A Psalm in Cloth: The Pulpit Covers of Temma Gentles
A Psalm in Cloth: The Pulpit Covers of Temma Gentles
By Mikhael Klassen-Kay, HBT Archives Summer Intern
Over the past couple of months, I’ve had the pleasure of working with Holy Blossom’s archives committee as they digitally catalogue all of the files contained in the temple archives, which date from the early 19th century to the present day. On several lunch breaks spent meandering the hallways of the temple, I came across objects discussed in the files I was cataloguing. Many congregants will be familiar with the orange parochet outside the first-floor boardroom, which is believed to have hung in the original Holy Blossom location above Coombes’ Drug Store, when the synagogue was called Sons of Israel. Others might have noticed Sorel Etrog’s “Chasidic Head” statue, originally part of a Holocaust memorial in the courtyard prior to the building renewal, which is now stationed in the grass on the Bathurst side of Holy Blossom. Most of the archival materials on these objects, however, were photographic or textual. So, the discovery of fabric samples and textile blueprints in the archives took me by surprise.

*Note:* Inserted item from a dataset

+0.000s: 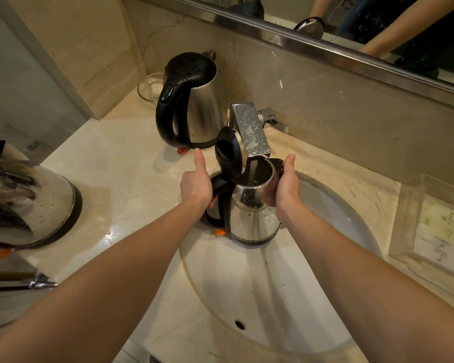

In section HB3 D1b of the Holy Blossom archives, one can find blueprints, letters, and textiles created by the late artist Temma Gentles. The projects of hers that we have archival documentation of include Torah covers, ark textiles, a chuppah, and pulpit covers. Unlike in the chuppah and Torah mantle files in the archives, there are no fabric samples for the pulpit covers. As Gentles explains in a letter to Estelle Latchman, who was chairman of Holy Blossom’s art and acquisitions committee in 1990, the fabric needed for the project was too expensive to justify the creation of a sample textile. Instead, Gentles provided the art and acquisitions committee with a layered art piece as a sample of what the finished product would look like. The drawn sample is for the cover of the Torah pulpit, featuring the first line of Psalm 100:3.
Each of the three finished tapestries depicts four figures rejoicing, with the Hebrew text from a fragment of Psalm 100 overlaid. In a December 1989 letter to Rabbi Dow Marmur, Gentles cites the psalm as the primary inspiration for the pulpit covers. She uses the following translation of verse two and the first line of verse three—“Serve the Lord with gladness! Come into His presence with singing! Acknowledge that the Lord is God.” Though the covers now hang in the northwestern stairwell and not upon any pulpits, they remain beautiful examples of a great Toronto textile artist’s work, and they are well worth seeing if you have the opportunity.